● WHAT YOU SHOULD DO
Your response should reproduce every line of the entries that contains the word "this".

▬▬▬

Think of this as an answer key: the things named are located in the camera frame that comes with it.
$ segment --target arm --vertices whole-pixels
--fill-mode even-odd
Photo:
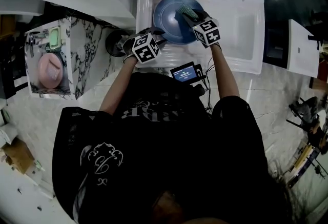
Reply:
[[[323,137],[322,137],[322,139],[321,139],[321,141],[320,141],[320,143],[319,143],[319,148],[320,149],[322,149],[325,145],[327,145],[326,144],[326,141],[327,141],[326,140],[326,134],[324,134]]]
[[[313,133],[313,134],[316,134],[319,126],[320,126],[320,121],[318,120],[316,125],[314,127],[310,128],[310,132]]]
[[[230,95],[239,96],[236,80],[223,56],[220,46],[217,44],[211,45],[211,50],[220,98]]]
[[[100,106],[100,111],[104,111],[113,115],[119,105],[130,81],[131,74],[138,60],[134,57],[129,57],[123,64],[117,78],[108,90],[104,101]]]

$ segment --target fiducial marker cube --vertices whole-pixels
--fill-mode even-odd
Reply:
[[[193,27],[197,40],[210,46],[220,40],[219,23],[216,19],[210,19]]]
[[[160,50],[151,33],[135,38],[132,52],[139,60],[139,63],[144,64],[159,57]]]

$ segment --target blue plate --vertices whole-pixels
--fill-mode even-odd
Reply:
[[[165,34],[162,36],[169,42],[186,45],[196,41],[196,36],[182,15],[176,12],[182,4],[203,10],[196,0],[161,0],[154,10],[153,23],[163,29]]]

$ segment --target marble cabinet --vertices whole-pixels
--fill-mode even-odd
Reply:
[[[63,63],[63,79],[54,89],[45,88],[38,78],[38,62],[49,52],[49,30],[59,27],[62,45],[52,53]],[[25,45],[25,61],[30,94],[40,98],[78,99],[106,78],[111,70],[111,56],[105,41],[112,29],[82,19],[67,17],[28,31],[47,34],[35,44]]]

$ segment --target printed graphic on shirt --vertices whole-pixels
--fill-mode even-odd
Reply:
[[[123,154],[111,144],[102,143],[97,145],[88,155],[88,160],[94,164],[95,175],[106,173],[110,167],[119,167],[123,161]],[[107,178],[99,176],[98,186],[107,186]]]
[[[133,108],[130,108],[127,111],[123,112],[122,119],[127,117],[144,117],[151,122],[160,122],[160,121],[178,121],[178,112],[172,111],[170,108],[166,108],[163,112],[158,112],[162,108],[157,108],[159,106],[159,102],[151,103],[149,101],[139,101],[137,102]]]

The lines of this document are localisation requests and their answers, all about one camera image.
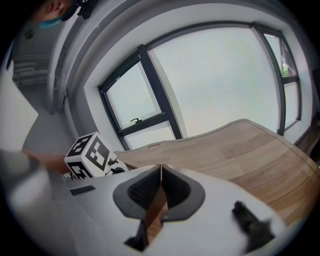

▬▬▬

● EXERCISE OUTPUT
Think of this as an answer key: the things named are located in the camera frame that comes with it.
The lines of this document are localisation requests and their answers, all about one camera image.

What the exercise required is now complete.